- The paper introduces a scalable synthetic data pipeline that creates spatiotemporally consistent driving videos for robust autonomous vehicle training.
- It details specialized Cosmos-Drive models that convert HDMap projections and single-view inputs into multi-view, annotated, and high-quality LiDAR data.
- Empirical results show improved performance in 3D lane detection, object detection, and trajectory prediction under challenging conditions.
Overview of "Cosmos-Drive-Dreams: Scalable Synthetic Driving Data Generation with World Foundation Models"
The paper introduces "Cosmos-Drive-Dreams," a synthetic data generation pipeline designed to address the challenges of training autonomous vehicle (AV) systems, particularly in capturing rare edge scenarios. This pipeline leverages "Cosmos-Drive," an advanced suite of models derived from NVIDIA's Cosmos World Foundation Models, specifically optimized for the driving domain. The focus is on generating high-fidelity, multi-view, and spatiotemporally consistent driving videos that are crucial for improving downstream tasks such as perception modeling, 3D lane detection, 3D object detection, and driving policy learning.
Cosmos-Drive Models
The Cosmos-Drive suite comprises several models, each with distinct functionalities tailored to the driving domain:
- Cosmos-Transfer1-7B-Sample-AV: Specializes in single-view video generation controlled by precise layouts, such as HDMaps and LiDAR depth videos. This model ensures geometric fidelity and flexibility in simulating various driving scenarios.
- Cosmos-7B-Single2Multiview-Sample-AV: Facilitates the expansion of single-view videos into multi-view formats, maintaining visual consistency across multiple perspectives.

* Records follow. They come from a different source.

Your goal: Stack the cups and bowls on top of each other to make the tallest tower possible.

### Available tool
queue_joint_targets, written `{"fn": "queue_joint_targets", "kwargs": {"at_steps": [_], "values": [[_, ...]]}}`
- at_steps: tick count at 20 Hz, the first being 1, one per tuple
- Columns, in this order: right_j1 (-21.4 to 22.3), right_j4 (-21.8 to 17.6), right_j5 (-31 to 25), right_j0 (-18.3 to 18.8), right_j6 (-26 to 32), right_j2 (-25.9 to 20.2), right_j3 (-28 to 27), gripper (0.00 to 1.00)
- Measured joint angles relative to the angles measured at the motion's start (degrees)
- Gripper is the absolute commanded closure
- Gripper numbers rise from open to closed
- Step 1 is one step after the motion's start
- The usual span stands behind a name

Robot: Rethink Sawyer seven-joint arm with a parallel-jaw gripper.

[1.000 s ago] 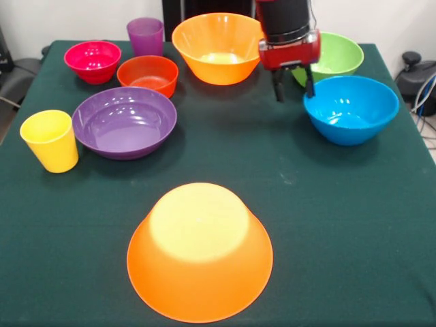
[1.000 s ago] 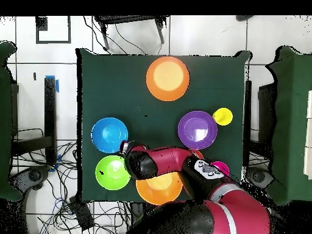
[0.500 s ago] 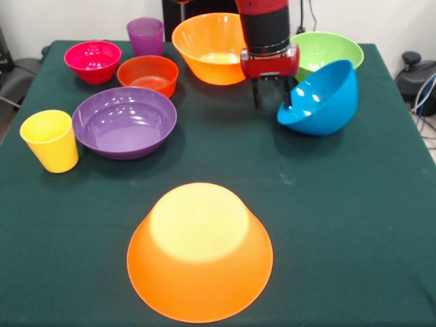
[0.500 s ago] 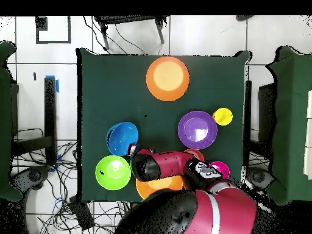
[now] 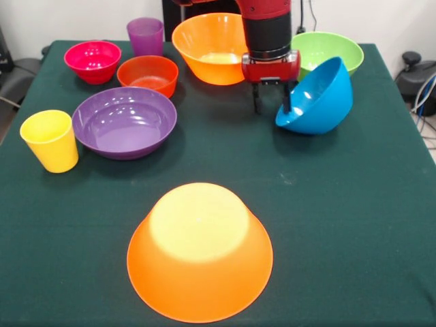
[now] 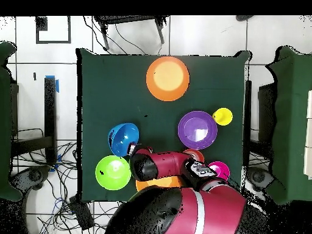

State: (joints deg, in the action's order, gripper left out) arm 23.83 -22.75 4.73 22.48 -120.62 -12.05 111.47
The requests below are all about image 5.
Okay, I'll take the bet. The opaque blue bowl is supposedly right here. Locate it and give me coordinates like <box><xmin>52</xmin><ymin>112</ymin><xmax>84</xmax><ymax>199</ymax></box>
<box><xmin>275</xmin><ymin>56</ymin><xmax>354</xmax><ymax>136</ymax></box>

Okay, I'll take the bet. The wide purple bowl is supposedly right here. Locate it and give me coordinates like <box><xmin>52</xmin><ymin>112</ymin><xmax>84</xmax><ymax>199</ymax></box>
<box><xmin>72</xmin><ymin>87</ymin><xmax>178</xmax><ymax>161</ymax></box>

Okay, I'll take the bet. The bundle of floor cables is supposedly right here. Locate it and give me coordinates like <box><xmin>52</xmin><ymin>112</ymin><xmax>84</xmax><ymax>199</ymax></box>
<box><xmin>410</xmin><ymin>75</ymin><xmax>436</xmax><ymax>140</ymax></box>

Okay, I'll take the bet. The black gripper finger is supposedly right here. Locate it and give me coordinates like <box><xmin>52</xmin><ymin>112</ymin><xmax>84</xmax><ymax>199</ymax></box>
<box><xmin>251</xmin><ymin>82</ymin><xmax>265</xmax><ymax>115</ymax></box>
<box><xmin>281</xmin><ymin>82</ymin><xmax>294</xmax><ymax>113</ymax></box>

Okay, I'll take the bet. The black wall cable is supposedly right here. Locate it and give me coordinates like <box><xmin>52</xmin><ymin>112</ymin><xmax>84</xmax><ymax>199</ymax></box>
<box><xmin>298</xmin><ymin>0</ymin><xmax>318</xmax><ymax>34</ymax></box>

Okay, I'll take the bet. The green bowl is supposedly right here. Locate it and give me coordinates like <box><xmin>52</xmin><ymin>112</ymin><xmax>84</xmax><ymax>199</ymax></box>
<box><xmin>291</xmin><ymin>31</ymin><xmax>364</xmax><ymax>82</ymax></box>

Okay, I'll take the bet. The yellow cup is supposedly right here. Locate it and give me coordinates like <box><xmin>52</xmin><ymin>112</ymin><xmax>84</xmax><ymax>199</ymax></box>
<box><xmin>19</xmin><ymin>109</ymin><xmax>80</xmax><ymax>174</ymax></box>

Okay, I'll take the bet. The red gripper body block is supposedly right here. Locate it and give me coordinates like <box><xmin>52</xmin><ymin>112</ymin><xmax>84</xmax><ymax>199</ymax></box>
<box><xmin>240</xmin><ymin>50</ymin><xmax>301</xmax><ymax>84</ymax></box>

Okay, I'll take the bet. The dark green tablecloth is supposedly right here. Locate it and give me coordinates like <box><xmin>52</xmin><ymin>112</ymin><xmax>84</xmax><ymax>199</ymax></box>
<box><xmin>0</xmin><ymin>40</ymin><xmax>436</xmax><ymax>327</ymax></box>

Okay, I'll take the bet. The purple cup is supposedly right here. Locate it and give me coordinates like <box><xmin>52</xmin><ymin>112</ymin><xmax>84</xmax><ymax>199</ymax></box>
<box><xmin>126</xmin><ymin>17</ymin><xmax>165</xmax><ymax>58</ymax></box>

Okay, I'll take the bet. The large orange bowl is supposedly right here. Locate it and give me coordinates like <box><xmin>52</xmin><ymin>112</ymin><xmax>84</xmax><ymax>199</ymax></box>
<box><xmin>126</xmin><ymin>182</ymin><xmax>274</xmax><ymax>324</ymax></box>
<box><xmin>171</xmin><ymin>12</ymin><xmax>251</xmax><ymax>86</ymax></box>

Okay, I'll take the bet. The small red-orange bowl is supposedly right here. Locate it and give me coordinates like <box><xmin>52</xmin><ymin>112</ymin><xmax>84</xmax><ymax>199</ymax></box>
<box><xmin>116</xmin><ymin>55</ymin><xmax>179</xmax><ymax>98</ymax></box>

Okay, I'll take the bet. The pink bowl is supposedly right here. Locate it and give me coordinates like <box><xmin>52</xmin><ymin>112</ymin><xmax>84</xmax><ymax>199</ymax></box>
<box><xmin>63</xmin><ymin>40</ymin><xmax>122</xmax><ymax>85</ymax></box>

This capability is vital for comprehensive AV training datasets.
- Cosmos-7B-Annotate-Sample-AV: Capable of annotating in-the-wild driving videos with HDMap and LiDAR depth, broadening data accessibility by converting raw video inputs into rich semantic representations.
- Cosmos-7B-LiDAR-GEN-Sample-AV: Extends Cosmos models to generate high-quality LiDAR data, enhancing simulation fidelity, especially for scenarios affected by environmental factors like weather.
Synthetic Data Generation Pipeline
The Cosmos-Drive-Dreams pipeline generates synthetic datasets through a structured process:
- Generation Control: Starting from HDMap projections or annotated in-the-wild video, the system conditions video generation on structured inputs.
- Prompt Rewriting: Introduced to enhance scenario diversity by varying environmental attributes such as weather and time of day using a LLM.
- Multi-view Expansion: Utilizes Cosmos models to generate multi-perspective videos essential for reliable AV systems.
- Quality Assurance: Implements a Vision-LLM (VLM) for automated rejection sampling, ensuring the realism and quality of synthetic data.
Empirical Evaluation
The paper reports performance improvements across key AV tasks:
- 3D Lane Detection: Incorporating synthetic data enhances detection accuracy, particularly in challenging conditions like rain or fog.
- 3D Object Detection: Utilizes synthetic data to augment training sets, leading to improved detection metrics, as demonstrated through experiments on large real-world datasets such as Waymo Open and RDS-HQ.
- Policy Learning: Demonstrates measurable gains in trajectory prediction accuracy, suggesting the synthetic data's efficacy in improving model robustness.
Implications and Future Directions
The Cosmos-Drive-Dreams pipeline exemplifies how synthetic data generation can alleviate data scarcity issues in AV training, particularly for long-tail, safety-critical conditions. The availability of customizable tools and open-source resources further supports the practical deployment and continuous enhancement of AV systems. Future developments might focus on optimizing the computational efficiency of diffusion-based generation processes and broadening the application of Cosmos models to other domains requiring high-fidelity video synthesis.
Overall, the work underscores the promise of using foundation models to generate diverse, high-quality synthetic datasets that propel advancements in autonomous vehicle technologies and broader AI systems.